— WHAT TO DO —
Below is a listing with pictures in it. Copy it exactly without them.

##### DATA LISTING

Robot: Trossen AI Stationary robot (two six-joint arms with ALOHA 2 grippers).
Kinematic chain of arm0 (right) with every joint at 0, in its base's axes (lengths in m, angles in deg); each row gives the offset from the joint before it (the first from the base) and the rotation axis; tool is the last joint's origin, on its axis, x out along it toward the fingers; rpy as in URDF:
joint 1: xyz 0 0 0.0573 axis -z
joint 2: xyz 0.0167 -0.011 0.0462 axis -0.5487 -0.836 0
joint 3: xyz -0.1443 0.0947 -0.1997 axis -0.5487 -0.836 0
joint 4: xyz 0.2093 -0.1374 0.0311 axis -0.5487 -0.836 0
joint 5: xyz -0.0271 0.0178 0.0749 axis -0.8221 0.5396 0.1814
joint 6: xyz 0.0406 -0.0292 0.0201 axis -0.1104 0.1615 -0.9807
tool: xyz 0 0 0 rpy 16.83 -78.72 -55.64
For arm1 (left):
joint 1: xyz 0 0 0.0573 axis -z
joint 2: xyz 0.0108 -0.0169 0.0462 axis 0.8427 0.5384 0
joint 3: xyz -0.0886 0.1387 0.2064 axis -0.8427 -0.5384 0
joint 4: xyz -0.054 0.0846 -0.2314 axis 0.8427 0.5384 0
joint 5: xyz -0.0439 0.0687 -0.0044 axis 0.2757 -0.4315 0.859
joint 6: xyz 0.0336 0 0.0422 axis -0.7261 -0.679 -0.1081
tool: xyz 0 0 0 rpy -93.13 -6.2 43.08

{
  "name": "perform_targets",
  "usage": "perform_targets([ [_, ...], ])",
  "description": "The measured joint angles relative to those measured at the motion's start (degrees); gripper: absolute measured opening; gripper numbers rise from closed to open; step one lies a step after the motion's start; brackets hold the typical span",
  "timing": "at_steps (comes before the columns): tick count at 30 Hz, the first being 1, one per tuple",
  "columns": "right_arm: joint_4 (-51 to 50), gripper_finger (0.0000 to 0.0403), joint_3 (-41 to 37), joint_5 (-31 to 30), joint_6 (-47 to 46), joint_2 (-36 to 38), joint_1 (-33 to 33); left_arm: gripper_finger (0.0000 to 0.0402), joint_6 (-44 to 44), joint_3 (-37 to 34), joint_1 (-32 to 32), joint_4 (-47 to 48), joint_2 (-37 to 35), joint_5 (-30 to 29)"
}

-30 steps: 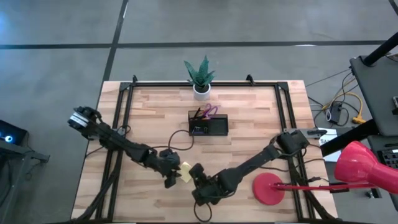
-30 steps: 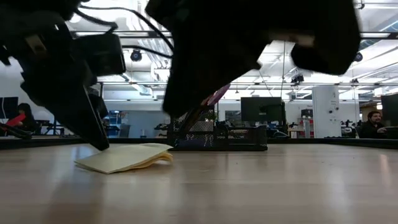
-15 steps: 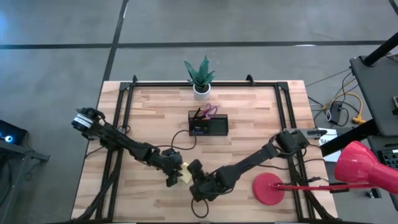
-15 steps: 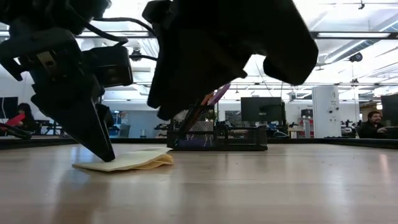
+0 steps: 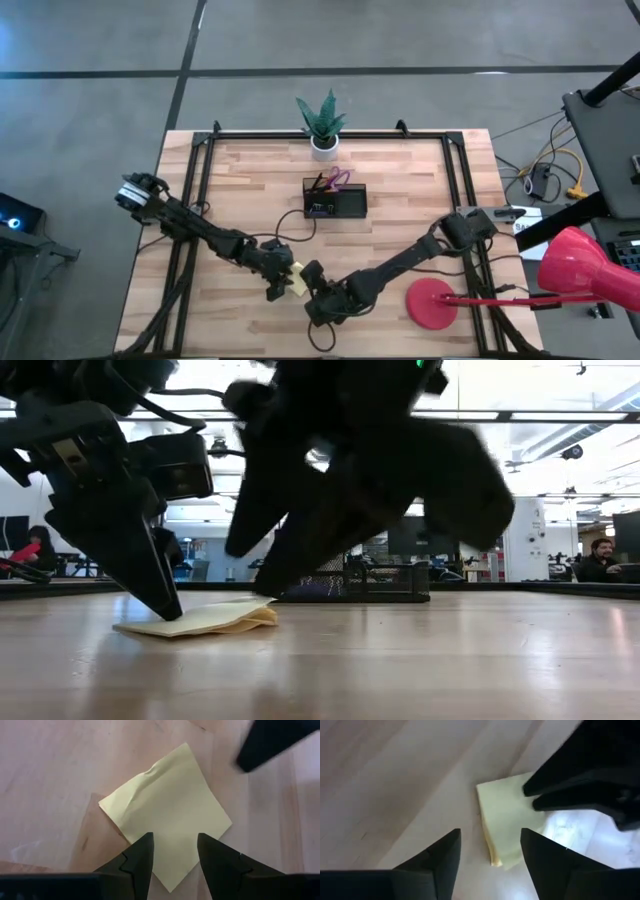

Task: Pick and place office supplies into organizer
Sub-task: Put the yellow note into the black organizer

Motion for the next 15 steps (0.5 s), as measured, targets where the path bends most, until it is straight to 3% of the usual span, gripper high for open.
perform_targets([
  [15, 4.3, 0.0199, -0.7, -3.0, 3.1, -2.5, 3.1, 0.0141, 0.6, -0.1, 0.1, -2.7, 0.1, 2.9],
])
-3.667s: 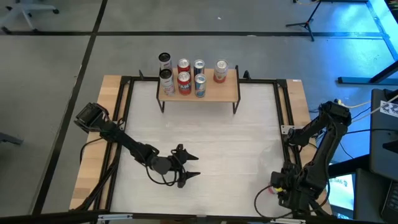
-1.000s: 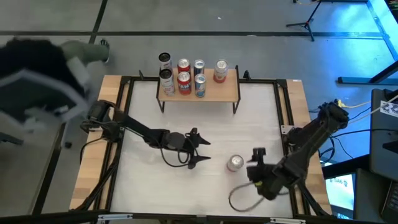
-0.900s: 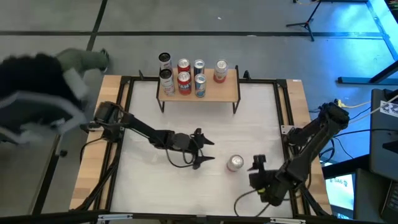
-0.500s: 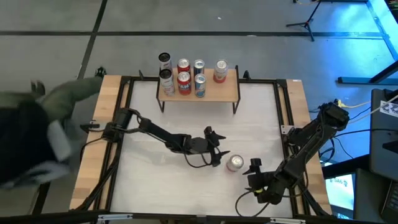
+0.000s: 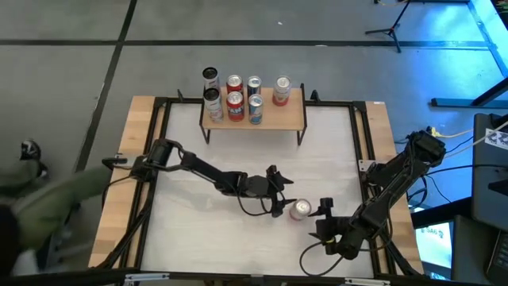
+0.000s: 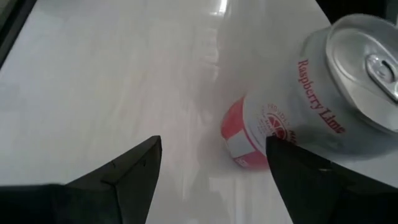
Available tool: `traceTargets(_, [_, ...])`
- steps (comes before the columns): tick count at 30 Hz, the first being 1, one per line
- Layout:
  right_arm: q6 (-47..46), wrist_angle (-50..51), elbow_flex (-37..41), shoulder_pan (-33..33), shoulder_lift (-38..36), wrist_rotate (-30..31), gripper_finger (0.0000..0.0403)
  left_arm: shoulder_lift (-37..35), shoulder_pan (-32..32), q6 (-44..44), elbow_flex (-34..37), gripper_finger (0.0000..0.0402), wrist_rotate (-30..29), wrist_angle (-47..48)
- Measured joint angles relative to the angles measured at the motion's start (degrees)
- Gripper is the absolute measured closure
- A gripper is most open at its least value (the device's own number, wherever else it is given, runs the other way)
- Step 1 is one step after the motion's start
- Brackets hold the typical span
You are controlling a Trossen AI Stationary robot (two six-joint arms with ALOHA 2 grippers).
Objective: Place canned beverage on shelf
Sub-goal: Put the pink soda can on the shelf
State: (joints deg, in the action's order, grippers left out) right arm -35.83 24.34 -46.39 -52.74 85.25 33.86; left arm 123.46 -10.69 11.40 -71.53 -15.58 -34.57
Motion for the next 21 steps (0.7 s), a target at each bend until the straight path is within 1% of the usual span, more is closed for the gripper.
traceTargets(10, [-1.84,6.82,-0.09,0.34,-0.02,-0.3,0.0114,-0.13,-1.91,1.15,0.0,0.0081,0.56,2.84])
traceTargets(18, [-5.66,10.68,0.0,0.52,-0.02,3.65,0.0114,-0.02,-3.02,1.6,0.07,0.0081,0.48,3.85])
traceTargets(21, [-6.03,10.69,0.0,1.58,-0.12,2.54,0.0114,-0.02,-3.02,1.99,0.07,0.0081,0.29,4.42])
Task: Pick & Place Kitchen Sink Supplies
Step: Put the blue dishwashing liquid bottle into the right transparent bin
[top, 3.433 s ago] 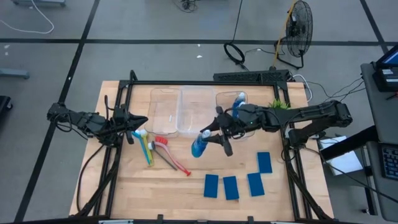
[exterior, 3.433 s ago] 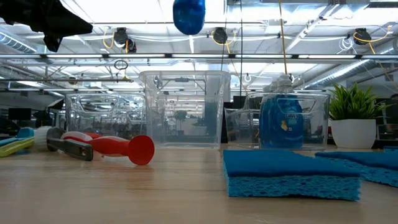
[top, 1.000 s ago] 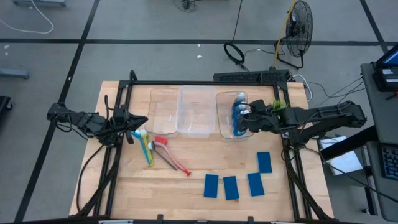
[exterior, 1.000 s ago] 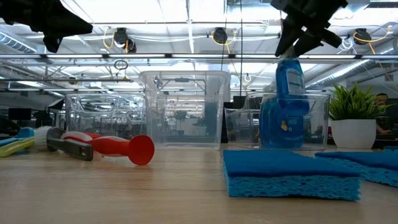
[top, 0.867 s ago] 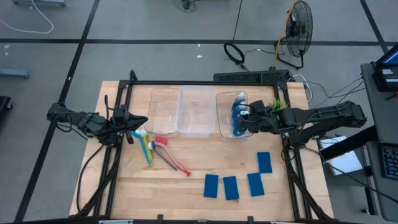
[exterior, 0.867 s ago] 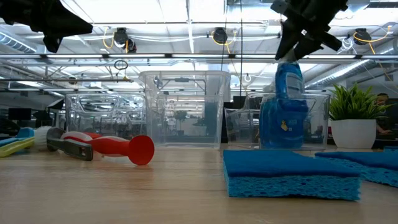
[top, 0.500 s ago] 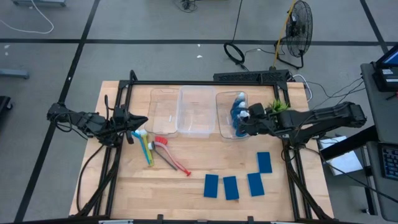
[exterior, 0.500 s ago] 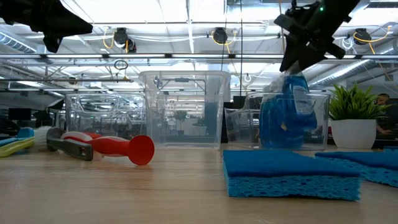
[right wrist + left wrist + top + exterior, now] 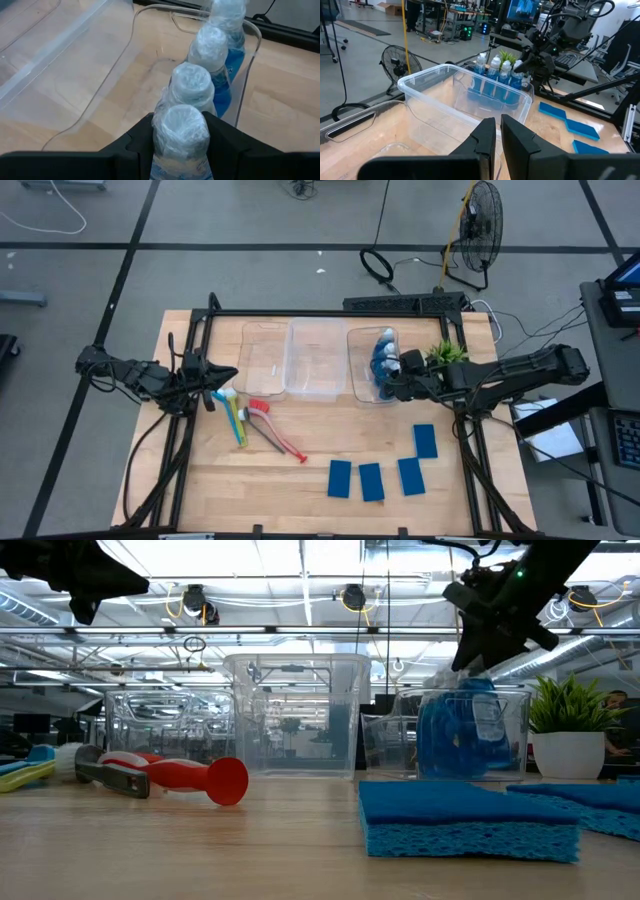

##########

— TASK RESULT —
Robot: Trossen AI Stationary robot (two six-joint arms with ALOHA 2 grippers).
Kinematic chain of arm0 (right) with every joint at 0, in its base's axes (lengths in m, angles in deg); each row gives the offset from the joint before it (the first from the base) and the rotation axis; tool is the last joint's origin, on its axis, x out along it toward the fingers; rpy as in URDF:
joint 1: xyz 0 0 0.0573 axis -z
joint 2: xyz 0.0167 -0.011 0.0462 axis -0.5487 -0.836 0
joint 3: xyz -0.1443 0.0947 -0.1997 axis -0.5487 -0.836 0
joint 4: xyz 0.2093 -0.1374 0.0311 axis -0.5487 -0.836 0
joint 5: xyz -0.0271 0.0178 0.0749 axis -0.8221 0.5396 0.1814
joint 6: xyz 0.0406 -0.0292 0.0201 axis -0.1104 0.1615 -0.9807
tool: xyz 0 0 0 rpy 16.83 -78.72 -55.64
For arm1 (left):
joint 1: xyz 0 0 0.0573 axis -z
joint 2: xyz 0.0108 -0.0169 0.0462 axis 0.8427 0.5384 0
joint 3: xyz -0.0886 0.1387 0.2064 axis -0.8427 -0.5384 0
joint 4: xyz -0.054 0.0846 -0.2314 axis 0.8427 0.5384 0
joint 5: xyz -0.0439 0.0687 -0.0044 axis 0.2757 -0.4315 0.859
joint 6: xyz 0.0336 0 0.0422 axis -0.7261 -0.679 -0.1081
tool: xyz 0 0 0 rpy -93.13 -6.2 43.08

{
  "name": "perform_targets",
  "usage": "perform_targets([ [_, ...], ])",
  "description": "The measured joint angles relative to those measured at the motion's start (degrees); gripper: absolute measured opening; gripper numbers rise from closed to open; step one lies a step after the motion's start; brackets hold the typical span",
  "timing": "at_steps (comes before the columns): tick count at 30 Hz, the first being 1, one per tuple",
  "columns": "right_arm: joint_4 (-51 to 50), gripper_finger (0.0000 to 0.0403), joint_3 (-41 to 37), joint_5 (-31 to 30), joint_6 (-47 to 46), joint_2 (-36 to 38), joint_1 (-33 to 33); left_arm: gripper_finger (0.0000 to 0.0402), joint_6 (-44 to 44), joint_3 (-37 to 34), joint_1 (-32 to 32), joint_4 (-47 to 48), joint_2 (-37 to 35), joint_5 (-30 to 29)"
}

-30 steps: 
-30 steps: 
-15 steps: 
-15 steps: 
+0 steps: 

Task: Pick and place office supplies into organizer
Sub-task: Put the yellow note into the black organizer

Motion for the next 15 steps (0.5 s), as measured, targets where the path bends most, until it is straight to 3% of the usual span, gripper high for open.
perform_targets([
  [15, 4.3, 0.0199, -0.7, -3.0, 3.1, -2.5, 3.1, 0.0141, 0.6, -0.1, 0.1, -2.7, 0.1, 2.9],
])
-3.667s: 
-1.000s: 
-0.900s: 
-0.500s: 
+0.000s: 
+0.000s: 
Available tool: `traceTargets(_, [_, ...])`
- steps (comes before the columns): tick count at 30 Hz, the first being 1, one per line
- Layout:
  right_arm: q6 (-47..46), wrist_angle (-50..51), elbow_flex (-37..41), shoulder_pan (-33..33), shoulder_lift (-38..36), wrist_rotate (-30..31), gripper_finger (0.0000..0.0403)
  left_arm: shoulder_lift (-37..35), shoulder_pan (-32..32), q6 (-44..44), elbow_flex (-34..37), gripper_finger (0.0000..0.0402), wrist_rotate (-30..29), wrist_angle (-47..48)
- Measured joint angles relative to the angles measured at the motion's start (degrees)
- Gripper is the absolute measured closure
- A gripper is most open at its least value (the device's own number, wherever else it is given, runs the other way)
- Step 1 is one step after the motion's start
- Brackets hold the typical span
You are controlling a Trossen AI Stationary robot (two six-joint arms with ALOHA 2 grippers).
Objective: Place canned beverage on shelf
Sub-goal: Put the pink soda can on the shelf
State: (joints deg, in the action's order, grippers left out) right arm -35.83 24.34 -46.39 -52.74 85.25 33.86; left arm 123.46 -10.69 11.40 -71.53 -15.58 -34.57
Motion for the next 21 steps (0.7 s), a target at each bend until the straight path is within 1% of the usual span, more is closed for the gripper.
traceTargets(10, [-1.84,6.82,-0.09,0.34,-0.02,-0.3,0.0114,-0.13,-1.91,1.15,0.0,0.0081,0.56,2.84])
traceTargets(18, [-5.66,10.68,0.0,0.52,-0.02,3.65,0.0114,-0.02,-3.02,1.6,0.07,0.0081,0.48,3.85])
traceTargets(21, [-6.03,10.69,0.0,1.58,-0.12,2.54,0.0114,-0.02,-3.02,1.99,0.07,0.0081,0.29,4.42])
Task: Pick & Place Kitchen Sink Supplies
Step: Put the blue dishwashing liquid bottle into the right transparent bin
[top, 3.433 s ago] 
[exterior, 3.433 s ago] 
[top, 1.000 s ago] 
[exterior, 1.000 s ago] 
[top, 0.867 s ago] 
[exterior, 0.867 s ago] 
[top, 0.500 s ago] 
[exterior, 0.500 s ago] 
[right wrist + left wrist + top + exterior, now] 

There is nothing further to the answer.